Support partial updates in STACAPIJobDatabase.persist #794

soxofaan · 2025-08-08T23:06:23Z

for STACAPIJobDatabase persist: support partial updates #793:
related to unblocking Hv issue719 job manager threaded job start #736

related to PR #736

soxofaan · 2025-08-08T23:10:04Z

this is initial attempt to add support for partial updates in STACAPIJobDatabase.persist, but there are still some tests failing

soxofaan · 2025-08-08T23:10:25Z

cc @HansVRP

HansVRP · 2025-08-11T13:46:03Z

I'll take a look this week

HansVRP · 2025-08-12T08:01:46Z

main issue seems to be related to the item_id moving from a column to the dataframe index; causing a mismatch in size.
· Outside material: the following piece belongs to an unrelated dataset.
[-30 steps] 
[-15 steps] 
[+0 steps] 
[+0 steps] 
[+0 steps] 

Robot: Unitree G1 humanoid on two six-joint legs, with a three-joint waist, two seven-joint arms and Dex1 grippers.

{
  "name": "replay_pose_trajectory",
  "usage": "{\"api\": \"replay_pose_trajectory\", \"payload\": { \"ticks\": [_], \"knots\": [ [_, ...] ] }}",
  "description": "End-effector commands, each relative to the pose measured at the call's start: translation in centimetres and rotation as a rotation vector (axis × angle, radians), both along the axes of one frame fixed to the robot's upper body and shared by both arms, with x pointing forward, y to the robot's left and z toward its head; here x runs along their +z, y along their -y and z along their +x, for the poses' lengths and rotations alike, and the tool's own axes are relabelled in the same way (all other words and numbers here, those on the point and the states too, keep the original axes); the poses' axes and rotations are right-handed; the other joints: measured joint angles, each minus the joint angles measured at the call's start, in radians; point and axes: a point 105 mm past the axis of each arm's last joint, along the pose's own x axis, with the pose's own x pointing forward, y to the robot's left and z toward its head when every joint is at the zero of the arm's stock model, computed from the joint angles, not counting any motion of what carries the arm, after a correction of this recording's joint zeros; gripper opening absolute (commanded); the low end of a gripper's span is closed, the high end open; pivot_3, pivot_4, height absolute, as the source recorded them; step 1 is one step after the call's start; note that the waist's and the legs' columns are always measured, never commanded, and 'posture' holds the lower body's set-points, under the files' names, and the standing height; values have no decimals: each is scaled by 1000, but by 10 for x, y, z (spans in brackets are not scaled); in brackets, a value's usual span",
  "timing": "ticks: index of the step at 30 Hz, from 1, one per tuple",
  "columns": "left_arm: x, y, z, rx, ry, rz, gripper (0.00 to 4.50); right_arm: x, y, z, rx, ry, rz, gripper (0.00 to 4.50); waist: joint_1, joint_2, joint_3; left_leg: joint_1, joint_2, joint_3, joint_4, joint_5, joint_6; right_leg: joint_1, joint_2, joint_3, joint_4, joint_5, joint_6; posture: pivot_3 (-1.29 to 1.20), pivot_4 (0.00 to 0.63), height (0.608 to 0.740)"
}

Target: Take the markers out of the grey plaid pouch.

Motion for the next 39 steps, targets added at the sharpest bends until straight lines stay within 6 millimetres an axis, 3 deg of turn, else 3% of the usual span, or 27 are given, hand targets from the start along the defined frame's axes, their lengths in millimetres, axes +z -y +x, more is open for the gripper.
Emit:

and the item_id is no longer popped out

HansVRP · 2025-08-13T11:24:55Z

there were some inconsistencies in the test in terms of the mocks, and the string based nature of the IDs; however I am uncertain the current version would not cause regression. I'd like to test it on our cropsar stac based job manager and compare the input-output items.

WEED is also using the stac based job manager, so every change needs to be validated thoroughly

soxofaan · 2025-08-18T11:56:34Z

main issue seems to be related to the item_id moving from a column to the dataframe index;

Indeed that was intentional in my initial commit to allow partial updates, where you need a meaningful index (instead of an auto-increment one). So I changed the "item_id" column to be the index.

But if I understand you correctly, there are users or use cases that expect an "item_id" column in the data frame?
I wonder however why, as the pandas dataframe is (or at least should be) internal business. If you use STACAPIJobDatabase, you want to persist your data to a STAC API, and don't care about dataframes, or am I misunderstanding? Do you have more info on why STACAPIJobDatabase users interact with the pandas internals?

HansVRP · 2025-08-18T11:59:14Z

Maybe good to discuss tomorrow; It's rather that there have already been 2 workflows build on top of the current stac based job manager; I want to avoid that their STAC collection becomes inconsistent

soxofaan · 2025-08-18T12:01:42Z

openeo/extra/job_management/stac_job_db.py

+
+        # Handle datetime
+        dt = series_dict.get("datetime")
+        if not dt:


I understand the need to bring back the series_dict.pop("item_id"), but are the other changes relevant here?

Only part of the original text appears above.